*DIRECTIONS*.
Count up the lines holding "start" in the material, then reply with only the number.

*DATA EXTRACT*.
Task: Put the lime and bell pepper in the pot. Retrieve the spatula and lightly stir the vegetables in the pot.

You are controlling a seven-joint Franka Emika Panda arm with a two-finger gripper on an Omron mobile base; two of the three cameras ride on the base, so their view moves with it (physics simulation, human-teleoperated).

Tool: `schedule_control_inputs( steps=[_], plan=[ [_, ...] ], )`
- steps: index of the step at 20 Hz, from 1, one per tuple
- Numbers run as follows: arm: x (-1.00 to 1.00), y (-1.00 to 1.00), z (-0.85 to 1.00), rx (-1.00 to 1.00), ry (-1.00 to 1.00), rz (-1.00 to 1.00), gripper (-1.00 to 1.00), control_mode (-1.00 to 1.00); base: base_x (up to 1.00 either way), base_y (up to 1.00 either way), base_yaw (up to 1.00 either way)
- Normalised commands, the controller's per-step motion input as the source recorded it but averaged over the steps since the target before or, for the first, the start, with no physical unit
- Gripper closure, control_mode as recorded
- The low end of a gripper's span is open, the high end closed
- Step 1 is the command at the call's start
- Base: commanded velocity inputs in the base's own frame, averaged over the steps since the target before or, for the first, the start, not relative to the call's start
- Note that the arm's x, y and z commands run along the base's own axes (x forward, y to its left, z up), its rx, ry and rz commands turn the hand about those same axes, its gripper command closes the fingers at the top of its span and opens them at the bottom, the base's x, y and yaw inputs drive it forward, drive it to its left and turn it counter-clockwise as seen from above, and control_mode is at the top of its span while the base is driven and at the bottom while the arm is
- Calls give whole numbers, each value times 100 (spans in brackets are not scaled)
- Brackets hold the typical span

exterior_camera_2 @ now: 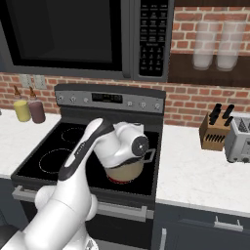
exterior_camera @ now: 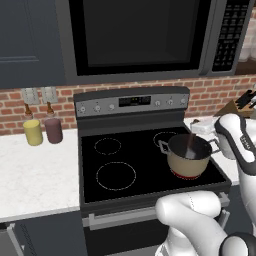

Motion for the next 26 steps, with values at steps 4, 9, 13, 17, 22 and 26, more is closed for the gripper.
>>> schedule_control_inputs(
  steps=[4, 9, 13, 17, 22, 26],
  plan=[
    [0, -6, -37, 0, 0, 7, 100, -100, 0, 0, 0],
    [0, -1, -41, 0, -2, 8, 100, -100, 0, 0, 0],
    [0, 0, -32, 0, -11, 10, 100, -100, 0, 0, 0],
    [0, 0, -24, -1, -20, 12, 100, -100, 0, 0, 0],
    [0, 0, -16, -13, -29, 12, 100, -100, 0, 0, 0],
    [0, 0, 0, -29, -26, 4, 100, -100, 0, 0, 0]
  ],
)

*SOLUTION BELOW*.
3